$500 bounty for alignment contest ideas
*Up to $500 for alignment contest ideas*
Olivia Jimenez and I are composing questions for an AI alignment talent search contest. We want to use (or come up with) a frame of the alignment problem that is accessible to smart high schoolers/college students and people without ML backgrounds.
$20 for links to existing framings of the alignment problem (or subproblems) that we find helpful.
$500 for coming up with a new framing that meets our criteria or that we use (see below for details; also feel free to send us a FB message if you want to work on this and have questions).
We’ll also consider up to $500 for anything else we find helpful.
Feel free to submit via comments or share Google Docs with oliviajimenez01@gmail.com and akashwasil133@gmail.com. Awards are at our discretion.
-- More context --
We like Eliezer’s strawberry problem: How can you get an AI to place two identical (down to the cellular but not molecular level) strawberries on a plate, and then do nothing else?

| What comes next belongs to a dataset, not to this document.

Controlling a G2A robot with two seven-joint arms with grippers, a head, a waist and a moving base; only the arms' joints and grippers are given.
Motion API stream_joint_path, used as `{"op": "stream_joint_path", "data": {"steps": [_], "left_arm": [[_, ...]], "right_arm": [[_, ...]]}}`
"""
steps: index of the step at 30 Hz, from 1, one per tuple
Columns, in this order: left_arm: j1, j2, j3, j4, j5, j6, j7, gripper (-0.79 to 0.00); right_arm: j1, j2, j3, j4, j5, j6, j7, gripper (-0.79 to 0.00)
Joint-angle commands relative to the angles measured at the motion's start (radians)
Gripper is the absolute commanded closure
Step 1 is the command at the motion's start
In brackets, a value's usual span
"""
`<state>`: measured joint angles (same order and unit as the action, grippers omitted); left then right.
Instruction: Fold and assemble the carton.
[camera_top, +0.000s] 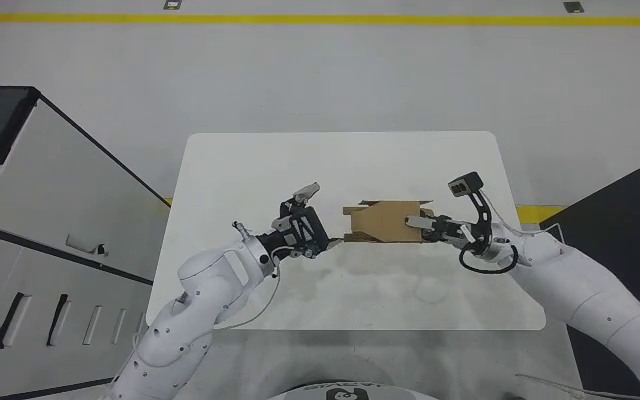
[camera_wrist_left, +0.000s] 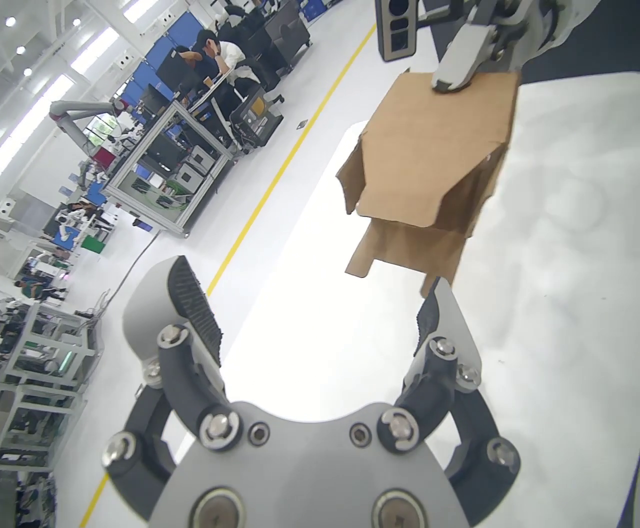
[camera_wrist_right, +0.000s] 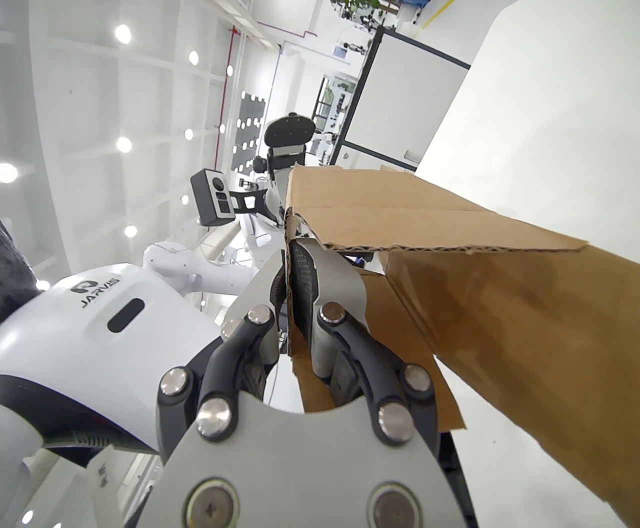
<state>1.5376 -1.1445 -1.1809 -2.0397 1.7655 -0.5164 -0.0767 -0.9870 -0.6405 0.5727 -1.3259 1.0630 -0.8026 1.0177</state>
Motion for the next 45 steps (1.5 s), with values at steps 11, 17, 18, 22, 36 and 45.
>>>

Nate Soares noted that the strawberry problem has the quality of capturing two core alignment challenges: (1) Directing a capable AGI towards an objective of your choosing and (2) Ensuring that the AGI is low-impact, conservative, shutdownable, and otherwise corrigible.
We also imagine if we ask someone this question and they *notice* these challenges are what makes the problem difficult, and maybe come at the problem from an interesting angle as a result, that’s a really good signal about their thinking.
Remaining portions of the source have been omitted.